When they got to the police station, another group of pirates was already there – they had landed at another part of the beach and had already secured the station. Singh was shot as soon as he got to the door. Another policeman, Constable Jambuan, was slashed to death on the football pitch. Another four members of the police force were also killed instantly. Singh didn't die from the gunshot. He got back up to fight off the attackers, but one of them slashed him in the back, and he died.

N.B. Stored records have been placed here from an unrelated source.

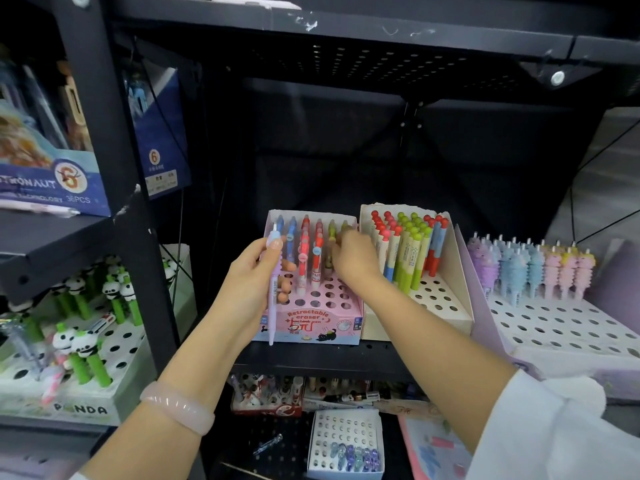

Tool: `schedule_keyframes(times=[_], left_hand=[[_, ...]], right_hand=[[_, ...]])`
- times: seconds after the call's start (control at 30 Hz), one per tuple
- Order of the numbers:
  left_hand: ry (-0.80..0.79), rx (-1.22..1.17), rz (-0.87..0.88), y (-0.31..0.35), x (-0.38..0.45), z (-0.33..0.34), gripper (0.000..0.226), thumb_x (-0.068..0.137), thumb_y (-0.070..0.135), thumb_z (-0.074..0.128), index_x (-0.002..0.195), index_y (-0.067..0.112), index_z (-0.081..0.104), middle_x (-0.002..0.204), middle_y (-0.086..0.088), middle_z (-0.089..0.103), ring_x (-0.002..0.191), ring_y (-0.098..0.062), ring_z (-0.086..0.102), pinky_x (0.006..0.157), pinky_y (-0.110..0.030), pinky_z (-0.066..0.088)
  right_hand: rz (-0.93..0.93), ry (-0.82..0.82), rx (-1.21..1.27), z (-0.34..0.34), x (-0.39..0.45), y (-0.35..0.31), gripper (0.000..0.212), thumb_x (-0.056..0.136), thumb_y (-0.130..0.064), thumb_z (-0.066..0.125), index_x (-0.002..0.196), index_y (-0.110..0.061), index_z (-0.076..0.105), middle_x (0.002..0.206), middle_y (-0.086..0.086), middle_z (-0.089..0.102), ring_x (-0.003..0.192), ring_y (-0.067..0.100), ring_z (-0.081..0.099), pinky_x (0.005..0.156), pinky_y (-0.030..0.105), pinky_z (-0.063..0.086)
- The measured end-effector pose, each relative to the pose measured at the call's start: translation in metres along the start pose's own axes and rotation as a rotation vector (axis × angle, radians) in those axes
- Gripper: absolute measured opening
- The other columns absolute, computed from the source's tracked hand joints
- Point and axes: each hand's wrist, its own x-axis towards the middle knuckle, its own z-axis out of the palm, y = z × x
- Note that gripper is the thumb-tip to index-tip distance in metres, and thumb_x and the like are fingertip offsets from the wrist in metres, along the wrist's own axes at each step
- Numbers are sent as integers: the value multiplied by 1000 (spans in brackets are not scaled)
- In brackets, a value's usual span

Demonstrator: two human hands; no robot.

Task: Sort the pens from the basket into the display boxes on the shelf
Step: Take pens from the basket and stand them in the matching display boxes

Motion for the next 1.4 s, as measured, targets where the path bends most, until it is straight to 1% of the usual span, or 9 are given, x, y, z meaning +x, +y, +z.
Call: schedule_keyframes(times=[0.2, 0.33, 0.43, 0.57, 0.67, 0.8, 0.93, 1.13, 1.4], left_hand=[[14, -40, -57, 0, -1, 6, 15, 99, 22, 42, 96, 14, 53, 63, 0, 60, 44, -6, 41, 40, -17, 36], [-26, -47, -50, 1, -2, 16, 11, 98, 17, 42, 97, 9, 50, 64, 1, 64, 45, -5, 43, 42, -18, 39], [-45, -22, -38, -3, -3, 28, 14, 96, 15, 45, 101, 3, 50, 66, -2, 62, 46, -4, 45, 42, -17, 39], [-51, -12, -59, -9, -7, 47, 15, 95, 17, 48, 104, 5, 46, 73, -6, 52, 47, -5, 49, 43, -18, 41], [-97, -9, -74, -10, -9, 60, 25, 93, 21, 53, 114, 11, 46, 85, -5, 61, 58, -9, 60, 55, -23, 50], [-198, 105, -25, -13, -12, 81, 14, 92, 26, 54, 104, 34, 53, 108, 4, 63, 88, 0, 66, 71, -17, 52], [-281, 224, 5, -15, -17, 109, 14, 94, 28, 51, 103, 37, 55, 115, 13, 61, 105, -1, 58, 91, -23, 46], [-431, 401, 85, -26, -28, 171, 33, 96, 16, 47, 128, 19, 46, 116, 14, 51, 102, 5, 48, 73, 5, 37], [-482, 457, 89, -38, -28, 195, 32, 95, 16, 47, 127, 21, 46, 125, 8, 50, 116, -4, 45, 96, -17, 34]], right_hand=[[-21, 17, 32, -2, -10, 1, 20, 95, -9, 44, 111, 2, 52, 101, 19, 63, 91, 34, 62, 67, 32, 44], [-176, 123, 330, -17, -31, -7, 20, 94, -18, 50, 108, -8, 59, 92, 0, 64, 82, 13, 60, 74, 27, 48], [-175, -126, 620, -32, -45, -8, 18, 93, -28, 53, 90, -18, 68, 74, -12, 62, 71, 1, 57, 70, 20, 48], [-116, -342, 752, -46, -53, 6, 24, 93, -29, 55, 90, -11, 70, 85, 11, 69, 76, 11, 61, 81, 30, 54], [-109, -245, 779, -55, -55, 19, 21, 95, -29, 51, 85, -19, 67, 78, -7, 66, 70, 0, 62, 73, 19, 53], [-8, -68, 828, -80, -49, 47, 17, 98, -28, 44, 93, -19, 57, 91, 3, 67, 84, 15, 67, 75, 26, 56], [37, 144, 808, -118, -46, 88, 15, 97, -22, 48, 86, -18, 57, 81, 3, 65, 67, 8, 66, 54, 17, 51], [104, 346, 679, -164, -46, 156, 17, 93, -23, 55, 102, -8, 54, 79, 3, 65, 61, 4, 65, 63, 22, 57], [107, 514, 553, -178, -41, 190, 11, 94, -21, 52, 98, -11, 55, 82, 7, 68, 70, 8, 66, 63, 15, 53]])
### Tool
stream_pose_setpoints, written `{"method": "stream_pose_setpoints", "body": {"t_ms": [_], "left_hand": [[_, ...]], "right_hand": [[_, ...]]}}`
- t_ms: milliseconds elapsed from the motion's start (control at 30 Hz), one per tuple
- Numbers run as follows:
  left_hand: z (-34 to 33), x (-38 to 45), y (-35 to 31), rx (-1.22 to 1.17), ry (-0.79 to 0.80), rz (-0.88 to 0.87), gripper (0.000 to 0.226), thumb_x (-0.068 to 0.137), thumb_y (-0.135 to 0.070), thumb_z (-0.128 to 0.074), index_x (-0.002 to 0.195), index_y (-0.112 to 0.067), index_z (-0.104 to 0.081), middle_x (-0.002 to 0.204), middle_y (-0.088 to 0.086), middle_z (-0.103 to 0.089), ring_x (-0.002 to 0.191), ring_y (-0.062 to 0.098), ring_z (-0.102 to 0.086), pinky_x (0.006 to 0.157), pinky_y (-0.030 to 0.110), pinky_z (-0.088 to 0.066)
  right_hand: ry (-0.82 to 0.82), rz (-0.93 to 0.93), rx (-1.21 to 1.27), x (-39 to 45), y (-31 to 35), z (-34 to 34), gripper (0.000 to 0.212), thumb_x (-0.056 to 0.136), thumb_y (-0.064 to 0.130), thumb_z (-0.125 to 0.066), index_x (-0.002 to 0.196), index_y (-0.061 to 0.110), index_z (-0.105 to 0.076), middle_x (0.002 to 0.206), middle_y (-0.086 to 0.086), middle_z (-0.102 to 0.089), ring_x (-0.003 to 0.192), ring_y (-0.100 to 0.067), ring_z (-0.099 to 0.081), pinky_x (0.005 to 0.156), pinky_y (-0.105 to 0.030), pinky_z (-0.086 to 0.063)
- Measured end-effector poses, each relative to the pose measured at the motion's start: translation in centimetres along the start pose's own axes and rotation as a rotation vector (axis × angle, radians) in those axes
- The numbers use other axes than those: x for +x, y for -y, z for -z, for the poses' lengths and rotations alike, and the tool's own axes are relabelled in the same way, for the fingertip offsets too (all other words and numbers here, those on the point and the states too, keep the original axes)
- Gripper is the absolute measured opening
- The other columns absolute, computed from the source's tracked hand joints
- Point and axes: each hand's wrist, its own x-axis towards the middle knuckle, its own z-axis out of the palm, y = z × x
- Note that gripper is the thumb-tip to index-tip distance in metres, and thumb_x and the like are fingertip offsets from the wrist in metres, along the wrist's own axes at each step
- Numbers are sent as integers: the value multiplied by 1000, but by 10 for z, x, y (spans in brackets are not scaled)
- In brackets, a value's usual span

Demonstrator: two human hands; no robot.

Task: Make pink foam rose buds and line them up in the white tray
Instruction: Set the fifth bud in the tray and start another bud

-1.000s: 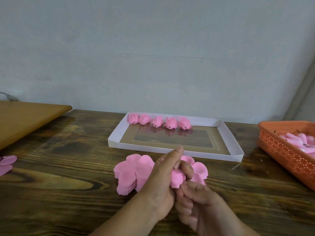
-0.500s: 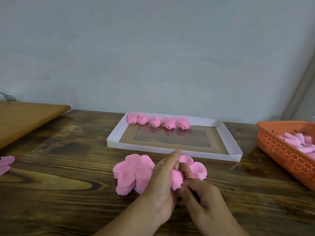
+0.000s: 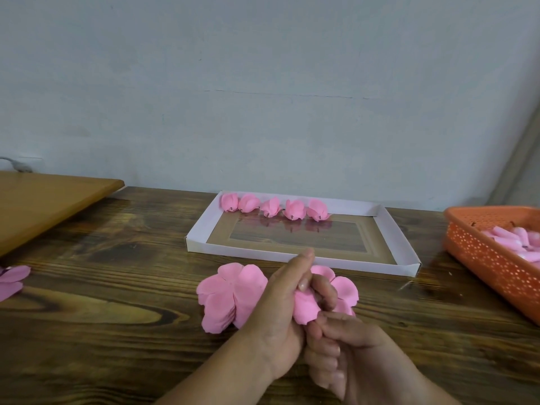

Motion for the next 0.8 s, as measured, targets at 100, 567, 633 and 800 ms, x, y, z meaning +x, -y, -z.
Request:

Constable Gimor took the remaining officers in the station to rush out of the building. The pirates took control of the station for three hours. They looted the town and stole any valuables they could find. They went out into the town in parties of three and four men each, raiding shopfronts for any valuables. They killed the town's goldsmith and a young Chinese boy. They also raided several houses, including the house of Henry Chow, who didn't have the time to load his shotgun and had to flee with his family into the jungle.

Barnard was buried the next day at Lahad Datu. Posthumously, Singh was awarded as a Member of the Order of the British Empire.